1 JUL 2010Por 06h:57
A Polícia Federal fechou, na noite de terça-feira, mais um cassino em Campo Grande e apreendeu quase duas dezenas de máquinas caça-níqueis que estavam instaladas num imóvel a cerca de cem metros da Cepol (Centro Especializado de Polícia), que fica aberto 24 horas por dia, e que também abriga a Deops (Delegacia Especializada de Ordem Política e Social), responsável pela investigação e repressão a este tipo de crime.
  
 É evidente que a polícia não tem obrigação de saber tudo o que acontece ao seu redor. Porém, o fato de uma casa que explora jogatina ter se instalado na vizinhança de uma delegacia que funciona 24 horas por dia e nas barbas da especializada revela, no mínimo, que os contraventores tinham a quase  certeza de que não seriam incomodados. Ela já estava ali fazia algum tempo, pois estava lotada de "clientes". A não ser, é claro, que estivessem desafiando as autoridades estaduais, o que não seria uma estratégia inteligente, pois criminoso ou contraventor nenhum é estúpido ao ponto de jogar dinheiro fora. Além disso, não existem motivos para desafios, pois há algumas semanas não se tinha notícias sobre ações policiais contra a jogatina em Campo Grande, que insiste em sobreviver. E, se isto acontece, é sinal evidente de que ela é altamente lucrativa. Quando aconteciam algumas ações esporádicas, normalmente eram recolhidas máquinas obsoletas.

    A princípio, a obrigação de combater os jogos ilegais é da polícia civil. A PF "intrometeu-se" no assunto e apreendeu as máquinas alegando que os equipamentos são fruto de contrabando. Indiretamente, a PF está dizendo: já que vocês não agem, então deixa com a gente. A possibilidade de a PM ou a Polícia Civil ignorarem a existência do cassino é muito remota, pois é inimaginável que  os agentes federais soubessem da existência do cassino e tenham agido sem nenhum comunicado à polícia local. Se isto aconteceu, algo muito grave existe no relacionamento das instituições, ainda mais sabendo que o secretário estadual de Segurança foi delegado federal durante décadas e mantém integrantes da PF em sua assessoria.

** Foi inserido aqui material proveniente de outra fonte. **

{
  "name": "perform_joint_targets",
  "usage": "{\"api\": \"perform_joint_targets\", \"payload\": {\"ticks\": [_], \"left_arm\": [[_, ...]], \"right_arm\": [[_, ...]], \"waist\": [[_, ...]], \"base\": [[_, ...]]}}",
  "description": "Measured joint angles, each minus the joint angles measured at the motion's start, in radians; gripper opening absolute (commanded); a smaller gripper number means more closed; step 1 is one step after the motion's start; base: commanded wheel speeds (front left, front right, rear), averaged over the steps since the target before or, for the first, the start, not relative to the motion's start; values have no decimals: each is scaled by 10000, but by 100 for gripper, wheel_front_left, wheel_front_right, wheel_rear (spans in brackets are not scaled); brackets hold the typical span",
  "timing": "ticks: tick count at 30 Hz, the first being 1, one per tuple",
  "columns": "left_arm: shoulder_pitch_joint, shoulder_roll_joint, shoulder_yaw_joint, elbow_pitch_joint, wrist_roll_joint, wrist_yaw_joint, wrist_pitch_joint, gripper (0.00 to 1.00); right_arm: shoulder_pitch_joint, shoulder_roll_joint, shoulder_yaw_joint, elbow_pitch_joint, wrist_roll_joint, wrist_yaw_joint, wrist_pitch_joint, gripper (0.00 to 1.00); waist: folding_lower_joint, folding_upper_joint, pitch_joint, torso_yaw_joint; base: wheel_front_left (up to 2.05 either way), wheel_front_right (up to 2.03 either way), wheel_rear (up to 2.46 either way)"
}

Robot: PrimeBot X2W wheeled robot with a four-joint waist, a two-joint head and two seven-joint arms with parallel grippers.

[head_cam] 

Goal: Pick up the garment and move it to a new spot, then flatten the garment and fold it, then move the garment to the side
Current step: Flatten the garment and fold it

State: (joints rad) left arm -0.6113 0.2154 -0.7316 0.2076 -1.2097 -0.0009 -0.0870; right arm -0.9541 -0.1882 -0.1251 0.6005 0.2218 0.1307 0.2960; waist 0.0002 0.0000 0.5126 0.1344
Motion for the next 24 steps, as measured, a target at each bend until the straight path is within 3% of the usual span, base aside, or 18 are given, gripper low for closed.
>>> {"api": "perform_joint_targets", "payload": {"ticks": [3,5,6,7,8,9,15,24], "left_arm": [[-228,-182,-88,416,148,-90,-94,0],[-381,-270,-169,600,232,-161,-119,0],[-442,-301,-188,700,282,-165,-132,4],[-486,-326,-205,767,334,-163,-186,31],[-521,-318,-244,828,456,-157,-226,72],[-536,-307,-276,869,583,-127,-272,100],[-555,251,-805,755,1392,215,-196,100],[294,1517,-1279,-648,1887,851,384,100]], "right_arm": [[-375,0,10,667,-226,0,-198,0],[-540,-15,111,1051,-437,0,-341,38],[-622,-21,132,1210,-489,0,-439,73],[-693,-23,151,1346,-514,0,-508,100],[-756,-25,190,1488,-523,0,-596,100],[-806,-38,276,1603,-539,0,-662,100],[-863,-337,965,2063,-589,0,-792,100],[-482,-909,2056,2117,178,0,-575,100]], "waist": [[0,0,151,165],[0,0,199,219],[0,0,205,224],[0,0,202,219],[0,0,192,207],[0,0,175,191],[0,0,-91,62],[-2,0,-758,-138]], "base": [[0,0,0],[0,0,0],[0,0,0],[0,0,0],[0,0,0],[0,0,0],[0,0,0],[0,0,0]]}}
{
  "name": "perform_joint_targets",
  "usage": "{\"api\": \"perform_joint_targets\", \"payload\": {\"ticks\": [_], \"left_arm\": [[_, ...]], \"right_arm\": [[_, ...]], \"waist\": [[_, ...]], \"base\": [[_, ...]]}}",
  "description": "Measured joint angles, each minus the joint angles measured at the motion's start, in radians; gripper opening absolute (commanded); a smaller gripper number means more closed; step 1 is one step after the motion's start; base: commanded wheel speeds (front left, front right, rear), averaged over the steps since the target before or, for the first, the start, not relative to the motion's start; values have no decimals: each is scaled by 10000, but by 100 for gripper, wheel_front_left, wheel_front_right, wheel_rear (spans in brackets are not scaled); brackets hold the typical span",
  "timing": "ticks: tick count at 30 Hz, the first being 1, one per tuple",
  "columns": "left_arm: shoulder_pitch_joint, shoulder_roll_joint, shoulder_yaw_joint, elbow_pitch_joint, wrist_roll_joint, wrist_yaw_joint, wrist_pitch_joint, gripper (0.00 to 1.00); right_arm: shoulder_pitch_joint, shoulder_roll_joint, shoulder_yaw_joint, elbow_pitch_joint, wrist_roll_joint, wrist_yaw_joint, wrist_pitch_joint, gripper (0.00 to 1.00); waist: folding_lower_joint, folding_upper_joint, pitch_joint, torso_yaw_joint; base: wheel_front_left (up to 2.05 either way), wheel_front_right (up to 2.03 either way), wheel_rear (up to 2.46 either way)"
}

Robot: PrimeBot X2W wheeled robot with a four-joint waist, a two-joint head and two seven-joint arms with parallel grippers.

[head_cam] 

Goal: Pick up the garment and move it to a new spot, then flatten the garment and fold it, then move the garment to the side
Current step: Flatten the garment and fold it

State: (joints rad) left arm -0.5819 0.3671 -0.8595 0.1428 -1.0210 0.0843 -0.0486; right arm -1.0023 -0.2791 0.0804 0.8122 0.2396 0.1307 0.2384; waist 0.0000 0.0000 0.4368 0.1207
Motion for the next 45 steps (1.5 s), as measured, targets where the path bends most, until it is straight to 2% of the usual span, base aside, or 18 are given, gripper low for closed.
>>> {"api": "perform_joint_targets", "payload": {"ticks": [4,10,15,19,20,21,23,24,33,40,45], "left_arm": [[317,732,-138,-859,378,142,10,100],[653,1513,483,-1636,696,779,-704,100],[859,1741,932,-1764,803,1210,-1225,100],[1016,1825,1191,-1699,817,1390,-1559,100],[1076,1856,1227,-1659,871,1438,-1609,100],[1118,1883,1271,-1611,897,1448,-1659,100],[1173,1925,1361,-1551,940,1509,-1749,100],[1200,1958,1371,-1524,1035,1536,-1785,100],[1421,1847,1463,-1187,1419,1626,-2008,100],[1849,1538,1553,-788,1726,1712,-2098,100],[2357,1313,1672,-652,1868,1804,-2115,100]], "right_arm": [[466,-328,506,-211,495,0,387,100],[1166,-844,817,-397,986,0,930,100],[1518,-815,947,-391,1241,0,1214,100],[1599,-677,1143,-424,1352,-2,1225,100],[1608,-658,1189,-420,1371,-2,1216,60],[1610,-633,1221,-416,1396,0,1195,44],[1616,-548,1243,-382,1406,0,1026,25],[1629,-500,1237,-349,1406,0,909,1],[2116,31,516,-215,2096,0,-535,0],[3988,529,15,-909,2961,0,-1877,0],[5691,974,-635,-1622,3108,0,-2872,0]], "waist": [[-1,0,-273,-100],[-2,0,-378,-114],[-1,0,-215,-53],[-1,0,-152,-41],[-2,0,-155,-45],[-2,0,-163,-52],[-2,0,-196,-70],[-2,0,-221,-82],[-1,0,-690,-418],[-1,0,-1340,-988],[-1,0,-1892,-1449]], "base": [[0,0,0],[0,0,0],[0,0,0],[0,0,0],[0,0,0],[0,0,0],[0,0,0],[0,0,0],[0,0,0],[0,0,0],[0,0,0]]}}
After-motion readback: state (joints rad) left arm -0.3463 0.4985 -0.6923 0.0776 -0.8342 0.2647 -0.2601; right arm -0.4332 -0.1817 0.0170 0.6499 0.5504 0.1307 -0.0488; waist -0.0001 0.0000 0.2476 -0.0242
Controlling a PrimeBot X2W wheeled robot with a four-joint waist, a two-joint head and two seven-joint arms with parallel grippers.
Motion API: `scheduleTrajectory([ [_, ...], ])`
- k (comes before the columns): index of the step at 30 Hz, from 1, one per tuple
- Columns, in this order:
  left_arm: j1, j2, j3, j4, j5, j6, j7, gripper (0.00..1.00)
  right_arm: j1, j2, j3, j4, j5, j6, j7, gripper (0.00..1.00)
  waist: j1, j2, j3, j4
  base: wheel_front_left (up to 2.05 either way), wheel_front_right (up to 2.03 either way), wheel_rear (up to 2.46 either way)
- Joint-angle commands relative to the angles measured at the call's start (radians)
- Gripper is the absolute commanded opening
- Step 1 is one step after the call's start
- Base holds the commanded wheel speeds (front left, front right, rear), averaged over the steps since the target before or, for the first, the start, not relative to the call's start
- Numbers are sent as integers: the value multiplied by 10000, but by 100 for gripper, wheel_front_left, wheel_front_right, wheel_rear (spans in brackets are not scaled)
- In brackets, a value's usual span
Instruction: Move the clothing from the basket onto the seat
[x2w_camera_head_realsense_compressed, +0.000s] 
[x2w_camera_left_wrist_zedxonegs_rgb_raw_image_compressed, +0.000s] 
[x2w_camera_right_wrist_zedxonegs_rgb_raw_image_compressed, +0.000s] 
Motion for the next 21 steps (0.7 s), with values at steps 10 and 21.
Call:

    Basta acompanhar a atuação  (ou falta dela)  da Polícia Federal no Estado nos últimos anos para concluir que a instituição não está lá com este embalo todo para se "intrometer" no trabalho de outras corporações. Então, o mais provável é que a ação de uma tenha sido fruto da omissão de outra. Outra possibilidade, esta a mais provável, é que interferências externas e superiores tenham impedido os policiais estaduais de cumprir com sua obrigação e por isso, para impedir que o cassino continuasse desmoralizando a instituição, acionaram a força federal. E, se esta hipótese for a mais acertada, então a situação é extremamente grave, pois indica que o crime organizado pode estar ditando as ordens.